Photograph: Nicola Davison for the Guardian
At the Chemsun Global pharmaceutical laboratory in an industrial park
in Shanghai, the smell of fumes is so intense it leaves a bitter,
chemical aftertaste in your mouth. At midnight on a recent Friday, a
Chinese chemist who called himself Terry was eager to close a deal.

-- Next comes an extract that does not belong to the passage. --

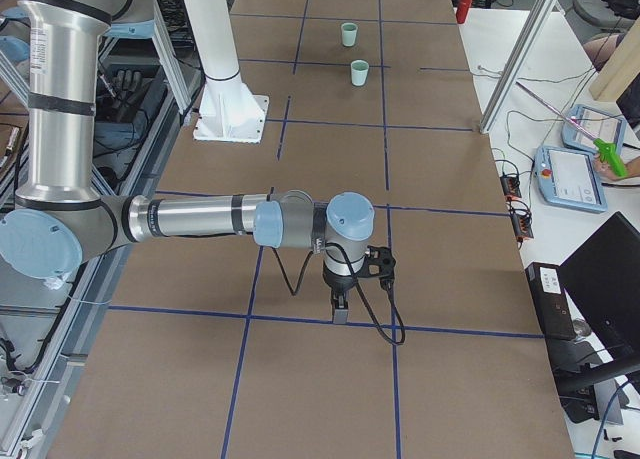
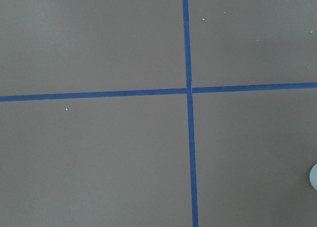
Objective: Stack cups
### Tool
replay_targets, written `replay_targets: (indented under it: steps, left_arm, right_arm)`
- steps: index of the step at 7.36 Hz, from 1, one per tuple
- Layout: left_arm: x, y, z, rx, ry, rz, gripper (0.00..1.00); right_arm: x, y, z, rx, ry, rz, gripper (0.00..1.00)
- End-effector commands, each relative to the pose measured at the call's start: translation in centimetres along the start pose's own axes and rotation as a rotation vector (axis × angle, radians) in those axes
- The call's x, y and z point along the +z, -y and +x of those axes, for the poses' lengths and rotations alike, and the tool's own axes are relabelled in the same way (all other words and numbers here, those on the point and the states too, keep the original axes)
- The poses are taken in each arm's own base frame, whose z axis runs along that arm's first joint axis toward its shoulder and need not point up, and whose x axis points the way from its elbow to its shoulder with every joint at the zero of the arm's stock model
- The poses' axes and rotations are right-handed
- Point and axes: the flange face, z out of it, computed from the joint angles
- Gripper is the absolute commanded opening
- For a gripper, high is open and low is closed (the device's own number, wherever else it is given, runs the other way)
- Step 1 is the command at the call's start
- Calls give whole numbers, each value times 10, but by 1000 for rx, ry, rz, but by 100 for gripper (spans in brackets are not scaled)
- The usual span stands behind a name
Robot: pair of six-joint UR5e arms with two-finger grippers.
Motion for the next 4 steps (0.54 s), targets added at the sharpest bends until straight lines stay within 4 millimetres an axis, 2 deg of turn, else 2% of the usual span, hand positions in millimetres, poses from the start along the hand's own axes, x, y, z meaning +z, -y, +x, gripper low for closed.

In the laboratory outside, a bright yellow liquid whirred around a
flask. The place was filthy: surfaces were strewn with discarded rubber
gloves and in one corner a sack of white powder spilled onto the floor.
I was there to “inspect” the lab, to take stock of the wooden barrels
full of drugs, but Terry wasn’t interested in small talk. “You just
take the samples, right?” he said, near shouting. “Let’s just be quick.
Tell me what you want, how much you want, then we can talk about price,
we can talk about shipment.”
In the last decade, the global trade in drugs has changed in profound
and unpredictable ways. The reality of drugs in the digital age is that
on deep web markets any illegal drug, from marijuana to
methamphetamine, is a click or two away.
The production process for a legal high. Photograph: Nicola Davison for the Guardian
Meanwhile the newly interconnected, globalised drugs scene has grown
too complex and fractured for existing laws to control – a situation
vividly illustrated by the rapid emergence of “legal highs”, or what
official bodies call novel psychoactive substances (NPS).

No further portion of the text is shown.